燼風書 第一章 齒血傾城舞擎天 (3)

作者 ︰

師陽的左眼猛跳,「將軍。」沙啞的兩個字,撕裂了喉嚨一般,「日常與將軍煮酒談兵,說起當世豪杰雄兵,將軍和我,都恨不得與天狼,嘯風橫師一戰,就是敗了,我驍騎軍六萬人馬沒于黃土,也算搏得身後留名!今夜這城門若當真是開了,降了,後世千百年里,我驍騎都要淪為天下笑柄!」

師陽猛地蹙起眉頭,牙關暗咬,像是下定了決心。他豁然起身,「國主更換了誰,跟將士們無關!弟兄們不管!國主要降,不過是為了保住宮室子弟,但弟兄們不怕死!弟兄們不能怕死!弟兄們守的是自己的城,自己的親人。守的是自己的家。」他突然大聲,「這話是我師陽說的,跟將軍無關!今夜是我師陽要領兵沖鋒,大家都記好了沒有!」

「記好了!」城頭齊聲震天,如一聲滾雷沖上夜空。

「稍安勿躁!」慕燼突然發聲,方才沸騰的軍士們一下子鎮定了下來,「軍令只能請,不能違。等我稟報了國主回來,再做定奪。今夜膽敢私自動兵者,軍法處置!」

說完再不停留,穿過人群,大步走下城樓。

亥時三刻,信樂宮天影閣。

凌霄的天影閣是全城最高的地方,陵國主玄謹光俯瞰著腳下的巨城,露橋街上掌燈的戶宅並不多,三三兩兩的微光閃動明滅,卻也一路延伸到城市盡頭露華門,燈光連成一條筆直的星河靜靜伏在自己腳下。

從東方吹來的雲層在頭頂廣袤深邃的黑暗里壓抑翻滾,夜風在其中低鳴回旋,

如此繁華巨大直至蒼涼。

他深深的嘆了一口氣。

「國主,國主!披甲吧!斥候回城,嘯風營不足五十里了……」披著赤金重甲的老臣已經年邁,冰冷的金屬敲打著他突兀的鎖骨。

「不必了,」玄謹光輕言淡定,「陳公,你是追隨先帝的三朝老臣,護國名將,隨父王南下,屈居陵國三十余年,夠了,到時候了,去吧,我不會怪你。」

陳博御猛然下跪,高舉重甲過頭,「國主!陳某當年自薦隨先王南下,三十八年未曾後悔一日,只恨今日不能揮刀護主!時至此刻,老臣斗膽諫言,國主,反吧!」

玄謹光伸出的手一震,續又撫上赤金鎧甲胸前的暗紋。那紅血里開得正艷的豹齒花,在燈光里白的慘淡。

罡朝皇族玄氏的家徽。

六百年前,不起眼的門千總玄明義從山貧地瘠的末州揭竿,攬手下八百步卒反弘朝,誰能料到這個名字和軍餃一樣不起眼的男人,手弒弘彰帝于千層玉階下,當場讓數萬弘朝大軍棄甲投降,改口高呼萬歲。他卻默默的從胸口拿出了一支花。拒史官說,只有那些不畏生死,堅守不降的真正的勇士,昂著頭得見了那只花。

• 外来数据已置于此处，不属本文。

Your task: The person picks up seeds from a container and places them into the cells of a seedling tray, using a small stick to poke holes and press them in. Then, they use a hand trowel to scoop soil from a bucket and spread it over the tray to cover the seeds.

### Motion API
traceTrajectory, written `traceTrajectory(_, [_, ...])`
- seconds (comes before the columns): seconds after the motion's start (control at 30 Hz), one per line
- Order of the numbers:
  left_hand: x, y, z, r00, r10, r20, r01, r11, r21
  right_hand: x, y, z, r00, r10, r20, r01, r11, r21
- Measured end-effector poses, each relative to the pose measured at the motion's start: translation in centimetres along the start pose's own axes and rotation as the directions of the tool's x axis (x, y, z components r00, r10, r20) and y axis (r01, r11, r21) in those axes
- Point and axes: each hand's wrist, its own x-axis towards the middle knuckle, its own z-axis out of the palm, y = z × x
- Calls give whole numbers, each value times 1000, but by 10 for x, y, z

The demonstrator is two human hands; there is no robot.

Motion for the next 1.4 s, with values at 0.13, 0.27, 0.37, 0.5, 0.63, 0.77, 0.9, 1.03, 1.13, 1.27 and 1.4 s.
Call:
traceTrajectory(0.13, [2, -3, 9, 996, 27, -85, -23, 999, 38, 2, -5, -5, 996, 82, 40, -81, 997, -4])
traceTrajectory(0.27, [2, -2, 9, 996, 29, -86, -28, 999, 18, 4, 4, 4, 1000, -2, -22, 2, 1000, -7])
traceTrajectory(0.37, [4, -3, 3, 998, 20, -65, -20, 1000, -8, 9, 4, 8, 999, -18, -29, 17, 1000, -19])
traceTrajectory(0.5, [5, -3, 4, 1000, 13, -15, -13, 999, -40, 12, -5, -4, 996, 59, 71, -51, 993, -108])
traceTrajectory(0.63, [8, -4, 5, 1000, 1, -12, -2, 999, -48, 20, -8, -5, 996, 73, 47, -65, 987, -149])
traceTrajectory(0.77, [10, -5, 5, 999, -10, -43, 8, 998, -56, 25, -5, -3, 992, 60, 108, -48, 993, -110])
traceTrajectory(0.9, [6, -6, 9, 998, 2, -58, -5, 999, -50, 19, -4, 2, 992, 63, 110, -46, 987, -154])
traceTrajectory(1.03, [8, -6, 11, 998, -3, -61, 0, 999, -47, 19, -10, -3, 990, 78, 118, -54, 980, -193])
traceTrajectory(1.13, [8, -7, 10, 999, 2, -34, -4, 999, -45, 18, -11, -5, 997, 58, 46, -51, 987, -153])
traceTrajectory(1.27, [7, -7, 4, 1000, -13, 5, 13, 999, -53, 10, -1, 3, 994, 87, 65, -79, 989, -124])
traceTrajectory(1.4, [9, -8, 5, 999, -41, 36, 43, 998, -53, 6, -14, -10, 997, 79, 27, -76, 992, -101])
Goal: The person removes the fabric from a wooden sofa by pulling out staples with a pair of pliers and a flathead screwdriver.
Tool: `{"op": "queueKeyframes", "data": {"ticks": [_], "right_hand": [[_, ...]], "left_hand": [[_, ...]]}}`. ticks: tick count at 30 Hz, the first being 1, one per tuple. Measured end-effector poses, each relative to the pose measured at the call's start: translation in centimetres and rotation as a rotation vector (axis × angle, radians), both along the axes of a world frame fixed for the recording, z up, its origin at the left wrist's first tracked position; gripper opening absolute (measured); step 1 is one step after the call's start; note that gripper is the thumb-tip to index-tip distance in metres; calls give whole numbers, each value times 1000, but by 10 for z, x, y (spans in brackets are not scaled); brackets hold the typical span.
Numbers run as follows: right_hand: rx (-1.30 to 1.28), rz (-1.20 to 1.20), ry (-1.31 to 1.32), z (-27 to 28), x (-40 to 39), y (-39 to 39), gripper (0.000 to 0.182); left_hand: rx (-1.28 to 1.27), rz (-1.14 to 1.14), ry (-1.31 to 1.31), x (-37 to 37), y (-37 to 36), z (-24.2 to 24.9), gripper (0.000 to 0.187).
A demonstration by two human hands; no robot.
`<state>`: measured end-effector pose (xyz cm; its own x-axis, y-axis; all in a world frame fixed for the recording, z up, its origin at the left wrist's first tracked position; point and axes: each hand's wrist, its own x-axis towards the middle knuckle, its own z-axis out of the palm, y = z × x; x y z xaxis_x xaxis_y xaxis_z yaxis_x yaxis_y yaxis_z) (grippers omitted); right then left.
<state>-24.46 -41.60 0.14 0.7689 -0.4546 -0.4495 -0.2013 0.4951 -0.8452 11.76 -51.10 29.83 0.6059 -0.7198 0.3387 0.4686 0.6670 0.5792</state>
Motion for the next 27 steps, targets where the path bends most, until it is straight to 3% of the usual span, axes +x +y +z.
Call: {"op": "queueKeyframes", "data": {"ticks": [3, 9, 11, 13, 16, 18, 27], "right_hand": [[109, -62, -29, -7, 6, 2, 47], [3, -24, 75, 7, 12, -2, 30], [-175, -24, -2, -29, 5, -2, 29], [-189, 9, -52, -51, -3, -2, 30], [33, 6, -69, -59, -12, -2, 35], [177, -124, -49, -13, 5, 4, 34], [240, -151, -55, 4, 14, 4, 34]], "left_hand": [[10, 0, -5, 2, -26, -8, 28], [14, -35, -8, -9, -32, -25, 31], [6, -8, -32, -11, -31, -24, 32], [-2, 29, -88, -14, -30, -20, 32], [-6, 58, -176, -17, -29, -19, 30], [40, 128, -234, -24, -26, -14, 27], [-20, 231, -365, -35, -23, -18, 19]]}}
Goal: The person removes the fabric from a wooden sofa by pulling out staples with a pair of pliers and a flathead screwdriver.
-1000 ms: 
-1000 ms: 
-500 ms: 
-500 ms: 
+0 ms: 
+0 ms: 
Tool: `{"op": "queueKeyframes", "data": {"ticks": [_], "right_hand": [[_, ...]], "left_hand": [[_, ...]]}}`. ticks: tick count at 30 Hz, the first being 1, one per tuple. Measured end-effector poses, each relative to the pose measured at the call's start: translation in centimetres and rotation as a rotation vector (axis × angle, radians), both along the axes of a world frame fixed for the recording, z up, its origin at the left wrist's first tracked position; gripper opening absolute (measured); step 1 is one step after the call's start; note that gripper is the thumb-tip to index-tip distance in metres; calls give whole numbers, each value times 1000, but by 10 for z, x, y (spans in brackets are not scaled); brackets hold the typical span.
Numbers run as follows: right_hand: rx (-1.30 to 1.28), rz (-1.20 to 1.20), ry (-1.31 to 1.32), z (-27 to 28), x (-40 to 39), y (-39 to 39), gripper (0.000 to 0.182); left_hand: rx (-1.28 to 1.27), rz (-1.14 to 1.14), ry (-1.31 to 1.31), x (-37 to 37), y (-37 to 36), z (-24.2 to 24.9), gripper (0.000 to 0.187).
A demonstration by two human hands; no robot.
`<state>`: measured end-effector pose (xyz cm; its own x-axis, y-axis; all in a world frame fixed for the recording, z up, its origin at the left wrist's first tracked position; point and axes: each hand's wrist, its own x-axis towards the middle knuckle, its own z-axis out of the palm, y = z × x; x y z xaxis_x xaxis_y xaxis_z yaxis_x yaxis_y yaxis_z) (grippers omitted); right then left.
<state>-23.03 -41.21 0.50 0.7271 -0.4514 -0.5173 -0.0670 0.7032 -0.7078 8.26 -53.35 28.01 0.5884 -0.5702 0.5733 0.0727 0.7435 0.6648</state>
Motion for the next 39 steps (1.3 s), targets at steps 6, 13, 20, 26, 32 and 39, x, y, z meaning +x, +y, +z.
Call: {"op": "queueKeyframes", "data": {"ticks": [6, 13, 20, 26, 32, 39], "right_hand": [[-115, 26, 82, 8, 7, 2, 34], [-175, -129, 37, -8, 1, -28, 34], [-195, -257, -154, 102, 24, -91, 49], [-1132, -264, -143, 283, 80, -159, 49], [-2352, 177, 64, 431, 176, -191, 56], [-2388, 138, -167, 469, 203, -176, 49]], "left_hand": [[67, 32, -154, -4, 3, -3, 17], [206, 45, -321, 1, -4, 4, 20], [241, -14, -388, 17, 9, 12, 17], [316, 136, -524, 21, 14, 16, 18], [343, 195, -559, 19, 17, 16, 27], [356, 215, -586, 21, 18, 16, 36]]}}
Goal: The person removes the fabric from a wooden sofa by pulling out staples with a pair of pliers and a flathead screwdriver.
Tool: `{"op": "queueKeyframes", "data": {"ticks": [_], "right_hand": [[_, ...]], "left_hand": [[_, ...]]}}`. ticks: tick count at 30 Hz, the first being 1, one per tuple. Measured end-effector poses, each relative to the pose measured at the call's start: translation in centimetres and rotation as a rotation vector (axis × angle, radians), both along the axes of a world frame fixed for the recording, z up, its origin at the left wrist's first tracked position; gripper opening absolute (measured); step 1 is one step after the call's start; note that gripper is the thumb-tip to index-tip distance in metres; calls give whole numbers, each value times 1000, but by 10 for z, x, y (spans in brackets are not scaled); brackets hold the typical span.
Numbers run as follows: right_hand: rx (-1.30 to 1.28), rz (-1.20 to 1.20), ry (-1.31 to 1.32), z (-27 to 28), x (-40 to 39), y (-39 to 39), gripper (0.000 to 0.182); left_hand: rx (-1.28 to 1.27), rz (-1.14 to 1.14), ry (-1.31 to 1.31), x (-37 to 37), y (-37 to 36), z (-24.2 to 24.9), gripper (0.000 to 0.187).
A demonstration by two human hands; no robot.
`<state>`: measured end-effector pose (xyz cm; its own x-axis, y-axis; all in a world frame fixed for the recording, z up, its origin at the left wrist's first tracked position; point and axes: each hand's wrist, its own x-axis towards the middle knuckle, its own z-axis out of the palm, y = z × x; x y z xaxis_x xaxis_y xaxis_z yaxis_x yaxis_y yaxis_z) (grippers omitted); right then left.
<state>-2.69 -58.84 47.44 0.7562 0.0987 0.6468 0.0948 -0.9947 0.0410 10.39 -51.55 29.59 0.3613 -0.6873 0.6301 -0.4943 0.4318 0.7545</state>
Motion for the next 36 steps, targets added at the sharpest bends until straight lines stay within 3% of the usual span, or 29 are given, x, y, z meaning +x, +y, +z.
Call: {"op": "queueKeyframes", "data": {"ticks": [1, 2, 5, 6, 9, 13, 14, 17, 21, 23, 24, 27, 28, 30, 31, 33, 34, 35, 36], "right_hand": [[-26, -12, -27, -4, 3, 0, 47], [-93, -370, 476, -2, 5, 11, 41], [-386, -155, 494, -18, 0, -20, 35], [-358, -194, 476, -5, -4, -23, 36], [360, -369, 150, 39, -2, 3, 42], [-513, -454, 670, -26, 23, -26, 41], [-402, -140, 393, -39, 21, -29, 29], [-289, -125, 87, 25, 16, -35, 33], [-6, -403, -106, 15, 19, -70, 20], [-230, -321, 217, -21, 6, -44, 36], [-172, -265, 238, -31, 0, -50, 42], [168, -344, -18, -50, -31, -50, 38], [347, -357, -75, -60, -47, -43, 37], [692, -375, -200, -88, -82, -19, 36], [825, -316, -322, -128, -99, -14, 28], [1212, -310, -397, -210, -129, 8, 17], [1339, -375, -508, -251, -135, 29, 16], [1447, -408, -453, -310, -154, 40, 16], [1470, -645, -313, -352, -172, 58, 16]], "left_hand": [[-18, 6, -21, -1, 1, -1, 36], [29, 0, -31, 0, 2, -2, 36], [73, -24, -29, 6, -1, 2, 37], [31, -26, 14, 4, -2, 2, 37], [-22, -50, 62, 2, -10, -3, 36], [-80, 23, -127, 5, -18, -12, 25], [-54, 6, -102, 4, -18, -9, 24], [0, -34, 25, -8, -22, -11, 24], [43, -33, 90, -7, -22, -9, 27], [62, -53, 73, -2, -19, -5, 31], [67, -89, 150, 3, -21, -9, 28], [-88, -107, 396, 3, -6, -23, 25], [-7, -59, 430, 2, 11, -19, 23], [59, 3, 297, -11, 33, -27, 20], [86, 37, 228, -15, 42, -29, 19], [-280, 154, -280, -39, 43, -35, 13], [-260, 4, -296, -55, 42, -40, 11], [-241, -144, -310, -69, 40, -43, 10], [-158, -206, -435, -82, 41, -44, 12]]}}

傳說中的豹齒花,唯一一次被世人看見,七根雪白的利齒朝向花心,冷硬的齒尖末端卻攢著嬌柔的粉女敕花蕊,被玄明義沾滿鮮血的手捧在掌心。從那一天起,浴血的潔白豹齒花,成了帝王之家玄氏的家徽。

象征著殘酷的殺戮和莊嚴的高貴,豹齒花被紋在每一個戰士的胸甲上,綻放在每一面行軍的大旗上,祈求著玄氏的祖先們為子孫世代守護國土和基業。這時候,卻在滾滾的狼煙里撲向本姓的同族子孫。

軍人不善言辭,不善觀色,從黎明時分嘯風營直驅壓境,這百余名親衛便貼身跟著國主整整一日,上朝,用膳,午後便登閣眺望,實在看不出跟平時有什麼區別。國主從來理事分明,今日是真的決意獻身以示效忠嗎?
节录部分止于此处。